As I mentioned above, this recipe was created by my sweet, dearly departed grandmother Lillian (who we all called Grandma Garrison). By the time I came into the picture, my grandmother was well into her years and well known for her sweets. Some of my all time favorites were raisin fills (cookies with a little pocket in the center containing raisins and spices), popcorn balls, and butterscotch bars.

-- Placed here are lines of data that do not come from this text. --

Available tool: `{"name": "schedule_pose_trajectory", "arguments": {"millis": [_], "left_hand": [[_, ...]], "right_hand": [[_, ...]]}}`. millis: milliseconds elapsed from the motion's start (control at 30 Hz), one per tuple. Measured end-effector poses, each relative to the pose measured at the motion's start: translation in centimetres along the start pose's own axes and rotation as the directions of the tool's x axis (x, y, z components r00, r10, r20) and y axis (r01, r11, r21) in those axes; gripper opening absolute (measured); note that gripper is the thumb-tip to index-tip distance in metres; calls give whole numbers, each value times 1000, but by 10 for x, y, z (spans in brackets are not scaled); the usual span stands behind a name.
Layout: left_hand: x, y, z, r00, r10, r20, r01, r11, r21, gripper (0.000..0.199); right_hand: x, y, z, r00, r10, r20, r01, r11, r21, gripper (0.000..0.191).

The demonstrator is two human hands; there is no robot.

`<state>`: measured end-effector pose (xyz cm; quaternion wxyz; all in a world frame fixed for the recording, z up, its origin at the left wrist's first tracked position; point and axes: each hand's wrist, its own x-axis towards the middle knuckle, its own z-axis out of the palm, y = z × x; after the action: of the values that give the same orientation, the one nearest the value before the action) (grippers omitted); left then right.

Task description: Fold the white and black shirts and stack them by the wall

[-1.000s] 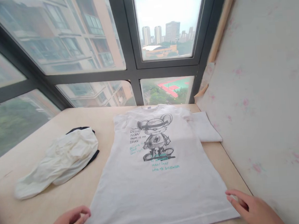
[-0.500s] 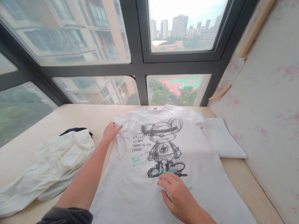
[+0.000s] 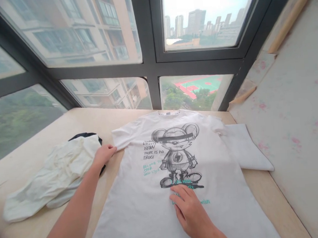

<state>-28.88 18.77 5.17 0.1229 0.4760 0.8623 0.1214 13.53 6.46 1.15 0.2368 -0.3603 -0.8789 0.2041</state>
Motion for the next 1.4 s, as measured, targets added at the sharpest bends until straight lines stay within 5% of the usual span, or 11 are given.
{"name": "schedule_pose_trajectory", "arguments": {"millis": [133,367,600,733,1033,1200,1400], "left_hand": [[18,7,-7,1000,4,-25,-2,998,60,34],[94,26,-5,994,7,-112,5,995,103,67],[146,21,7,999,13,-29,-10,996,92,44],[157,13,5,995,97,-10,-96,995,36,26],[174,7,-5,983,153,-98,-160,985,-62,29],[173,11,6,992,61,-113,-67,996,-54,17],[156,-3,0,993,-94,-76,77,977,-196,37]], "right_hand": [[1,0,-1,1000,9,13,-9,1000,-7,40],[2,3,3,999,-7,-39,7,1000,-2,39],[2,12,12,990,-74,-124,71,997,-30,36],[0,17,17,985,-96,-143,89,995,-53,35],[1,13,14,981,-96,-169,89,995,-53,36],[2,12,13,986,-76,-151,69,996,-55,35],[1,10,11,987,-66,-144,61,997,-38,35]]}}
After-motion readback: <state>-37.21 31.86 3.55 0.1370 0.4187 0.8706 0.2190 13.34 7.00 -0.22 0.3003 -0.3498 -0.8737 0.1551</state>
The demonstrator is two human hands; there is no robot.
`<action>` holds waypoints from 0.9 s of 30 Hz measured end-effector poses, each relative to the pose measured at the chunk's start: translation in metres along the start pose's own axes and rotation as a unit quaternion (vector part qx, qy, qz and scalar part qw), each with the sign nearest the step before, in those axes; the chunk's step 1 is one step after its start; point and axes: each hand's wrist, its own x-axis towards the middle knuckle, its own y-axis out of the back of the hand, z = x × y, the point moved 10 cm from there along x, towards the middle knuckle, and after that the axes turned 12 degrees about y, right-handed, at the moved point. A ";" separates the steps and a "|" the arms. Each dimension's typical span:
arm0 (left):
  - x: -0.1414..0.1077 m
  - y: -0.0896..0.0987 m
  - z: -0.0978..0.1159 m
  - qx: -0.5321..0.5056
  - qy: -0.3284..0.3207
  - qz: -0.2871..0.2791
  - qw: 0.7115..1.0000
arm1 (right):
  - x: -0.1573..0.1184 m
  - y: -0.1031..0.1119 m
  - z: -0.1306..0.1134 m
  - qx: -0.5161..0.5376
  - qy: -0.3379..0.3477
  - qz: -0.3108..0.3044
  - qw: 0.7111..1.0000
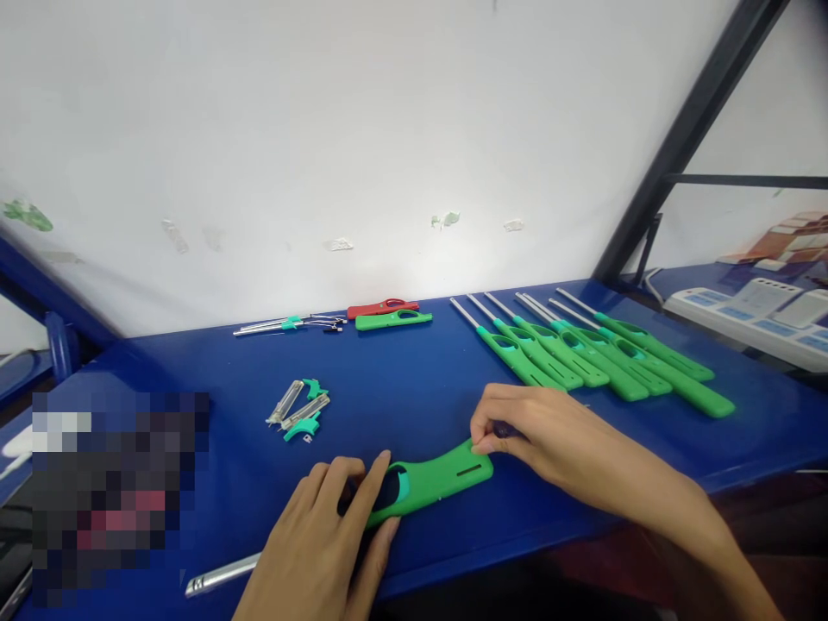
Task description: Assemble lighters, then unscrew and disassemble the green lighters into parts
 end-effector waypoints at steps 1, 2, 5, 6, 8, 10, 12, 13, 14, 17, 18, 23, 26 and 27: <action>0.001 0.001 0.002 0.000 -0.007 0.000 1.000 | 0.000 0.001 -0.001 0.004 0.003 0.005 1.000; 0.002 0.001 0.003 0.002 -0.012 -0.003 1.000 | 0.000 0.003 -0.002 0.008 0.006 0.012 1.000; 0.003 0.000 0.007 0.008 -0.016 -0.012 1.000 | 0.000 0.010 -0.006 0.017 0.016 0.042 0.999; 0.003 0.000 0.008 0.010 -0.012 -0.014 1.000 | 0.001 0.012 -0.007 0.016 0.017 0.052 0.998; 0.003 0.001 0.009 0.008 -0.004 -0.014 1.000 | 0.008 0.015 -0.011 0.009 0.023 0.067 0.997; 0.002 0.001 0.009 0.005 0.003 -0.013 1.000 | 0.021 0.015 -0.017 -0.007 0.040 0.063 0.997; 0.002 0.000 0.009 0.004 0.010 -0.018 1.000 | 0.042 0.010 -0.026 -0.030 0.073 0.039 0.996; 0.001 0.000 0.008 0.003 0.013 -0.019 1.000 | 0.053 0.005 -0.032 -0.043 0.094 0.020 0.994; 0.000 -0.001 0.008 0.003 0.015 -0.020 1.000 | 0.065 -0.001 -0.038 -0.057 0.115 -0.002 0.992; -0.001 -0.003 0.006 0.004 0.024 -0.023 0.999 | 0.099 -0.022 -0.057 -0.097 0.167 -0.070 0.979; -0.002 -0.005 0.006 0.004 0.027 -0.025 0.999 | 0.110 -0.029 -0.063 -0.108 0.181 -0.087 0.974; -0.002 -0.013 0.004 0.005 0.026 -0.032 0.999 | 0.166 -0.055 -0.095 -0.151 0.219 -0.116 0.957; -0.002 -0.016 0.003 0.013 0.026 -0.029 0.999 | 0.194 -0.067 -0.108 -0.170 0.225 -0.122 0.952; -0.002 -0.017 0.003 0.015 0.025 -0.027 0.999 | 0.201 -0.070 -0.111 -0.175 0.225 -0.123 0.950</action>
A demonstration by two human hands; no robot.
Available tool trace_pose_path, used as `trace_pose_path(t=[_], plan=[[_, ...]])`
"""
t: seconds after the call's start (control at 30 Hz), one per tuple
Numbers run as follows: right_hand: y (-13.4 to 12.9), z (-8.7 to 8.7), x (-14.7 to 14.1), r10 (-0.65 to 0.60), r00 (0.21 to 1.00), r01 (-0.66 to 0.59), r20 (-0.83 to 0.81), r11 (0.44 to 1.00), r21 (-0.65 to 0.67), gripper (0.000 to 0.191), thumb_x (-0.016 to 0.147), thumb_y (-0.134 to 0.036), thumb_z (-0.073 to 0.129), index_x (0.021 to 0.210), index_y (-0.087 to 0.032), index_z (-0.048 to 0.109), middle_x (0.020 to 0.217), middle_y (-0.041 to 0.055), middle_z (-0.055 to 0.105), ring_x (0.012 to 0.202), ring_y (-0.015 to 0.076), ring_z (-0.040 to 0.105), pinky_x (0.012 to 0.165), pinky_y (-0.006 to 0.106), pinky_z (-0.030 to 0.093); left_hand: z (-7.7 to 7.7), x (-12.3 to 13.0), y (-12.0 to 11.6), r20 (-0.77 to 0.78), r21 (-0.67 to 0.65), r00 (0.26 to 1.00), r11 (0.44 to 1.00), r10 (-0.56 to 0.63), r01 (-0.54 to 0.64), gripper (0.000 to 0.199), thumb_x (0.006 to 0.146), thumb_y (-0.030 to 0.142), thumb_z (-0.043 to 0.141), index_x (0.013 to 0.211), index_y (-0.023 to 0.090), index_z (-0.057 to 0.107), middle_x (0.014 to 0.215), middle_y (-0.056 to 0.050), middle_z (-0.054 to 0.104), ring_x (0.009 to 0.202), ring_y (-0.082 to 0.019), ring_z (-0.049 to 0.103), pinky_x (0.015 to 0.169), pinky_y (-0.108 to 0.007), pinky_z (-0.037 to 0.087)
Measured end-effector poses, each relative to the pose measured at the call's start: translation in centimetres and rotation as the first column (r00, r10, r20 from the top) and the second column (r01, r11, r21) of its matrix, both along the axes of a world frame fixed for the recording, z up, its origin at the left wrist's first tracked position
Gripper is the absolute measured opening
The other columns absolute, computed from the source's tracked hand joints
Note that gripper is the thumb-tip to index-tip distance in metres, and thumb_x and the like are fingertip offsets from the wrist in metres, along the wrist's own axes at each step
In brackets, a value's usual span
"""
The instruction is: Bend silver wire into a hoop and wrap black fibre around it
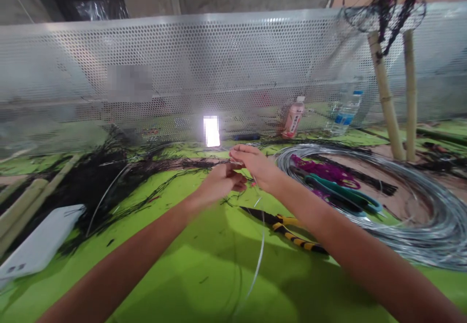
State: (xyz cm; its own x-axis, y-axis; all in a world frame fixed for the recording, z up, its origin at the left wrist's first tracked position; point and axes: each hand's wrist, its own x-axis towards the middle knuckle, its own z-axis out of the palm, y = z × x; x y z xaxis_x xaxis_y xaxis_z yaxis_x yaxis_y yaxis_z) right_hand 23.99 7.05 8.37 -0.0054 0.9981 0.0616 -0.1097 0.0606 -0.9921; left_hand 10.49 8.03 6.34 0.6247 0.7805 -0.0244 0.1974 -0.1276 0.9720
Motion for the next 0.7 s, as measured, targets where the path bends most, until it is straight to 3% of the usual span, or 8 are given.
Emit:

My grandparents raised their family in the high desert of Southeast Washington. When their family was grown, my grandparents moved back to their home state, which was West Virginia. Three out of four daughters, including my mother, remained in Washington and raised their families. So, over the years, Christmas packages were often exchanged via the postal service. One year, my grandmother sent us her usual Christmas package. And as was her signature, the presents were packed tightly into the box by a special packing material. Instead of using Styrofoam peanuts or wadded newspaper, Grandma packed our presents with popcorn balls! We were thrilled! Also in the box, that year, was another present. Grandma had crocheted a slip that looked like a Christmas candle and had slipped it around a Pringles can. Mom appreciated the creativity of the Pringles candle and then set it on our fireplace mantle. We quickly forgot about it while the rest of the presents were opened. Much later in the day, my mother was on the phone with one of her sisters and was relaying the highlights of our Christmas morning, when she was asked how we liked the way grandma had “wrapped” our five pound candy. What? Where was it? Hidden in the Pringles can! I could just imagine my Grandma Garrison smiling her flawless false-toothed grin through the phone line as we told her we had almost missed our special treat.

Five pound candy is a cross between penuche fudge and caramel. It is a very simple recipe that can be very tricky and often doesn’t turn out as it should. Don’t worry too much about messing this one up. The recipe is tricky. But even when it failed for Grandma, she formed it into a log and rolled it in salted pecans or walnuts for a different treat. Before you try to make this recipe, I will give the warning that this may be dangerous to your healthful eating resolve. If you DO try this recipe, please let me know how it turns out.

Five Pound Candy
Written as Grandma wrote it.

6 cups white sugar
½ pound creamery butter (no oleo)
1 large can evaporated milk (12 oz)
1 small can evaporated milk (5 oz)
1 bottle red label Karo syrup (2 cups)
1 pound chopped nuts (optional)

Cook the first 5 ingredients together until it forms a firm ball in cold water (approximately 230 degrees with a cooking thermometer), stirring every 10 minutes or so. When it starts to boil, don’t stir. Remove from heat and beat until thick. Add nuts. Pour into greased pans. When cool, cut and serve.